Did my son deliberately jump off my roof onto my car? Yes. Does a sane, well person do this because they don't want to do their homework? No. Did my son run off in downtown San Diego because he was asked to eat something he didn't want to? Yes. Did he know he was doing this? Yes. Did my son write with a permanent marker "you're a d**k (brother's name)" on his bedroom door because they were in an argument? Yes. Did he do it deliberately? Yes. Did he hide on the school roof to avoid detention once? Yes. This is just like a drop in the bucket of things my son has done that has made EVERY adult near him say "what are you thinking?".

My son has a disease. A disease of the brain, they can see the difference in brain scans with people who have mental illness. But he KNOWS what he is doing and after the fact he can clearly and easily articulate not only what he did wrong but what other options he had. His IQ is somewhere near 140, so he's not retarded and just engaging in crazy antics because he doesn't know better.
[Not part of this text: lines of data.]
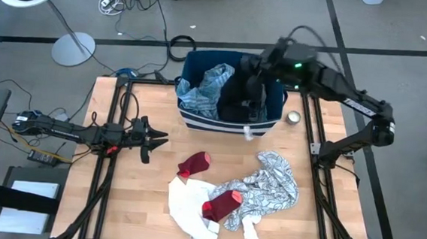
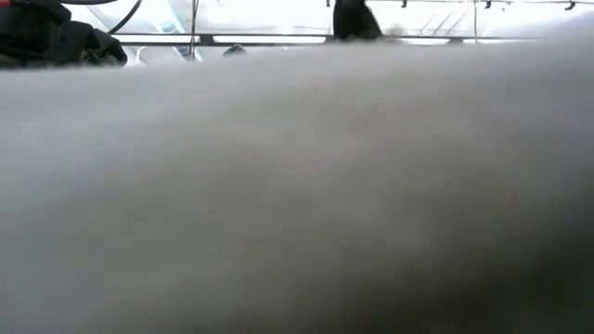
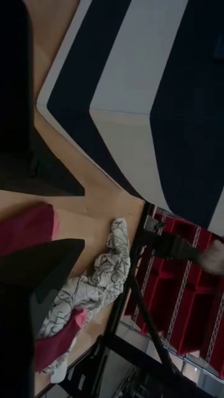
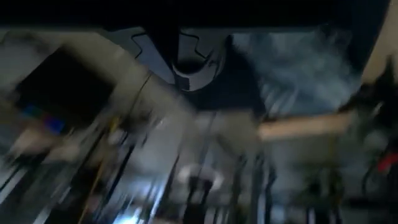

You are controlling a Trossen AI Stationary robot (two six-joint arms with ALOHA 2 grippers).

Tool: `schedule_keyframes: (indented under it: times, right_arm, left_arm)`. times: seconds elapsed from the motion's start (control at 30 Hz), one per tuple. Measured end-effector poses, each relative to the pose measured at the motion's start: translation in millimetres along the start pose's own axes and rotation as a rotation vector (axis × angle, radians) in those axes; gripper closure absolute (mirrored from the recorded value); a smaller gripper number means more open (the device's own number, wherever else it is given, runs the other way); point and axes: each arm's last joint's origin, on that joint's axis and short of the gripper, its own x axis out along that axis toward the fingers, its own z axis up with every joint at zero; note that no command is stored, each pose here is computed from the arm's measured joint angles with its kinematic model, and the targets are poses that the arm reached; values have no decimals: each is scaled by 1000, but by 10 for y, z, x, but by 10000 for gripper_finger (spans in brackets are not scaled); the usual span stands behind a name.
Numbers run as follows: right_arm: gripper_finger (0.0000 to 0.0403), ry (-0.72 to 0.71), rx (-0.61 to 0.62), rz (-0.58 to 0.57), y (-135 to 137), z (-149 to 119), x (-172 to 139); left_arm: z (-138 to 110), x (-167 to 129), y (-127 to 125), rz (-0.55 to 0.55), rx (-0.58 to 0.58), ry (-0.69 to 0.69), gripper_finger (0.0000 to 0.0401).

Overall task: Sort clothes
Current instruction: Put the black boxer into the blue laundry bin

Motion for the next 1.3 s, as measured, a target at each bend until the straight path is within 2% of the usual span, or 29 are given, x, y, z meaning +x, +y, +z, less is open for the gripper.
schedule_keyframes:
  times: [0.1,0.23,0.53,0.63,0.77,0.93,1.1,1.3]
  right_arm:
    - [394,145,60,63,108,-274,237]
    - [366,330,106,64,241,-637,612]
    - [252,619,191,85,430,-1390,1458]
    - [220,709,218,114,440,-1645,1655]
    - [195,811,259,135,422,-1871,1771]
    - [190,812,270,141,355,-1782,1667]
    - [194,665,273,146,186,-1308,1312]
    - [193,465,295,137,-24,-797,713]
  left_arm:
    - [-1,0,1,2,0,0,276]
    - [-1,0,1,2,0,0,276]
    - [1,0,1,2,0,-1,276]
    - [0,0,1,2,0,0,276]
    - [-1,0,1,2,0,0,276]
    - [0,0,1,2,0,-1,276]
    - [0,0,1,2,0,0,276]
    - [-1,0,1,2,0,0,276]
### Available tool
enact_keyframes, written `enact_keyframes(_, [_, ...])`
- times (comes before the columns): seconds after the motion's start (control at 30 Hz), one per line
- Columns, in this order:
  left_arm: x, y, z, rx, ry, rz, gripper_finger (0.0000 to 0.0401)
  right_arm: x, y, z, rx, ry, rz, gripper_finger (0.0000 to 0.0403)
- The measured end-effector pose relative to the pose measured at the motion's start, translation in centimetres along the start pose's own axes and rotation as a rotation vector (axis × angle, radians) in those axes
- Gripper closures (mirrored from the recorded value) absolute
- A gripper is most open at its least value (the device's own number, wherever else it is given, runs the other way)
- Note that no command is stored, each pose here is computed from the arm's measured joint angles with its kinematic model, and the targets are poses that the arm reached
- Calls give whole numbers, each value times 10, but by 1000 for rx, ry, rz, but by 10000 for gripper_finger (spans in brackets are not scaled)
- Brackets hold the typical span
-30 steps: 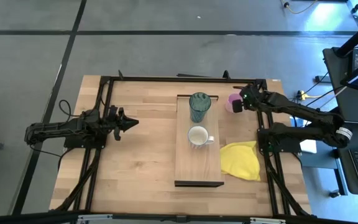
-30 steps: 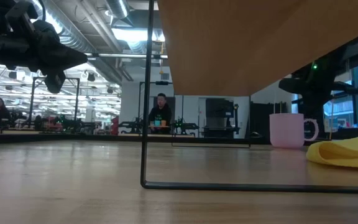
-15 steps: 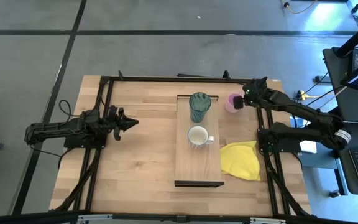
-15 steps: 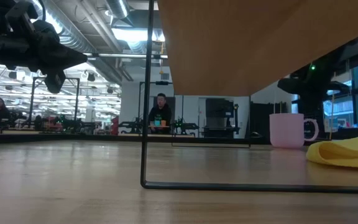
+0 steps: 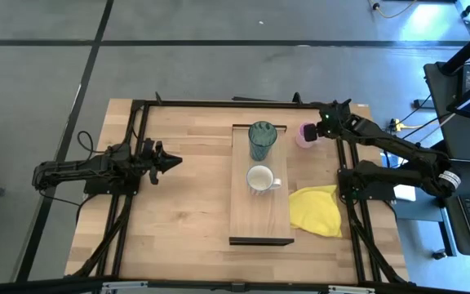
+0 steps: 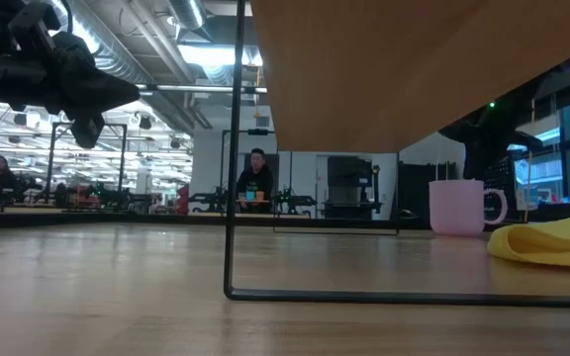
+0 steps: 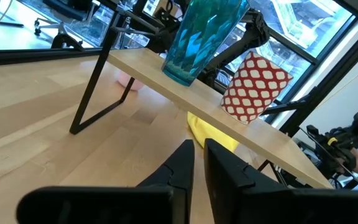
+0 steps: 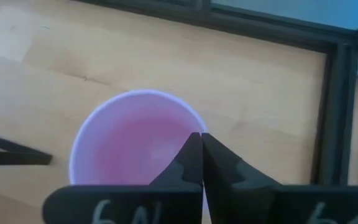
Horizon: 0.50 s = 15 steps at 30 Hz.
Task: Stack small to large cups/mugs on shelf
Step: Put the pink mug on the shelf
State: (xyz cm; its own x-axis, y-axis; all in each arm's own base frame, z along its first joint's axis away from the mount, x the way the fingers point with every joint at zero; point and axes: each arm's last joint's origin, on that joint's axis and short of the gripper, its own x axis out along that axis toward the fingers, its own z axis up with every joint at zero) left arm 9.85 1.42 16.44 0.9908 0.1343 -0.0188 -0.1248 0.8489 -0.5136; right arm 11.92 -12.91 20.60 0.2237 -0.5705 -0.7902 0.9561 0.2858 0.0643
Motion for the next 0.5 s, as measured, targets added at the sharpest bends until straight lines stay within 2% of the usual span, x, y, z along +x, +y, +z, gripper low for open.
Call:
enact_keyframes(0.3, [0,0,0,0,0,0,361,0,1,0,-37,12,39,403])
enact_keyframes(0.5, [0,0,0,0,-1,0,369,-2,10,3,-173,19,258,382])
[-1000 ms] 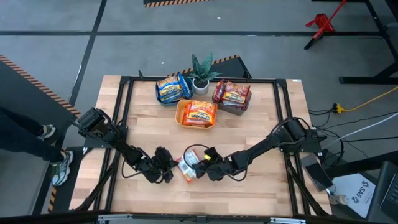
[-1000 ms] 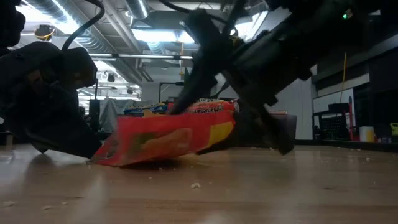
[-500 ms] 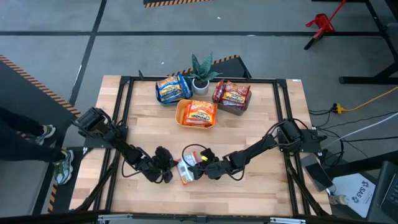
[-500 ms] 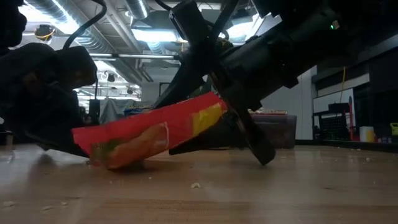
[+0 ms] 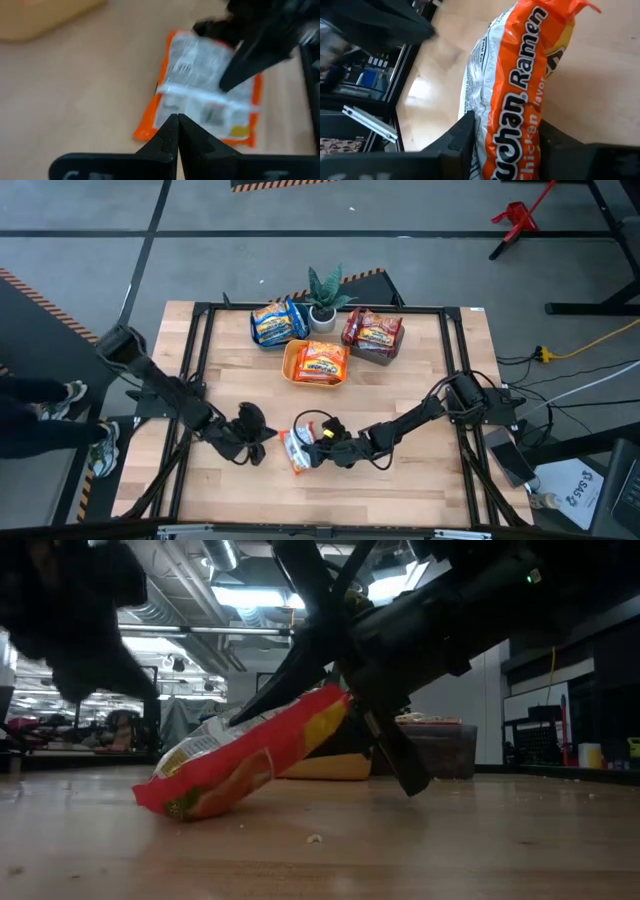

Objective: Sort Maruchan noodles
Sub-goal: Put the orange noodle pack into the yellow bin

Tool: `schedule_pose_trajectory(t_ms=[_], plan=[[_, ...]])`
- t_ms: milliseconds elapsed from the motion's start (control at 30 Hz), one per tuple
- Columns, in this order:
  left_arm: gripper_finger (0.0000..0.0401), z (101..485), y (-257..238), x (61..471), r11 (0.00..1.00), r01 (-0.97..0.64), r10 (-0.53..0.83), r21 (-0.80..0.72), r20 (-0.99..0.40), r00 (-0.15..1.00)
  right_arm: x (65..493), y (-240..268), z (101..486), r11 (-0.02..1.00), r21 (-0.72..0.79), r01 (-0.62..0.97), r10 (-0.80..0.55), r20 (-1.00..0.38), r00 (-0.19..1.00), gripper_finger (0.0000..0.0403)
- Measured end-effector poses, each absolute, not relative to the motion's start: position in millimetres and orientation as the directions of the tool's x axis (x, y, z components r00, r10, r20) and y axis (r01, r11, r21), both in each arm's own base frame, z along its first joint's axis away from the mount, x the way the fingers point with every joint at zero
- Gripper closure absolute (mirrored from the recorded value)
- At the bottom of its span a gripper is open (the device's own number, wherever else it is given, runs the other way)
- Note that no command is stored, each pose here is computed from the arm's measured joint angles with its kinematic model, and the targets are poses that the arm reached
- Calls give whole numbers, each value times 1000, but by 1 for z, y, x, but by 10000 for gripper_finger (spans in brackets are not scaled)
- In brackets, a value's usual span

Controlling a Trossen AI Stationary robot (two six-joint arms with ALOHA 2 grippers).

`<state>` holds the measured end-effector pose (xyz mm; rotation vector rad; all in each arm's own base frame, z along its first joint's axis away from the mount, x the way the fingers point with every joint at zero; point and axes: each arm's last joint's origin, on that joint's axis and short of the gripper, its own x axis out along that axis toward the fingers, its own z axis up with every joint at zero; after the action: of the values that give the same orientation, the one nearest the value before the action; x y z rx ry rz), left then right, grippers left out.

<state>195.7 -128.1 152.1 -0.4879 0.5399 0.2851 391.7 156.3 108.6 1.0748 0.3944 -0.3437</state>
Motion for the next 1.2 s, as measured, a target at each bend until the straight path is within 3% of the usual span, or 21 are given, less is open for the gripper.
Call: schedule_pose_trajectory(t_ms=[233,467,700,1000,1200], plan=[[401,198,-113,178,838,-323,118,-440,-432,894,397,144,115,477,751,457,-121,-459,880,302],[401,234,-99,160,838,-242,105,-490,-290,951,419,127,146,564,723,399,-136,-395,908,298],[401,263,-87,139,842,-177,120,-509,-144,982,438,110,179,674,562,479,-208,-478,853,297],[401,291,-76,117,871,-73,100,-485,30,995,453,91,228,734,289,615,-442,-485,754,296],[401,295,-73,111,891,-58,89,-450,50,995,453,76,243,628,93,773,-712,-332,618,296]])
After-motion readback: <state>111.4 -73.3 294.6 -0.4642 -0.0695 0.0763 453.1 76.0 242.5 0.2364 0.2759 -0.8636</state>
Every emotionally disturbed teacher has not been able to get through to him. And it's because 99% of kids in ED classes are not mentally ill in the nature my son is. They have behavioral issue but my son is actually very well behaved. Until his illness acts up. Then he stops being able to think and begins to react. He doesn't care who he hurts, even himself. He doesn't care what damage he causes. He doesn't care about anyone else's feelings. He pre-determines his actions even. I can't explain how in control he looks when he does this stuff.

Anyway diseases are not just of the body. They are of the mind as well and I believe that is what alcoholics have.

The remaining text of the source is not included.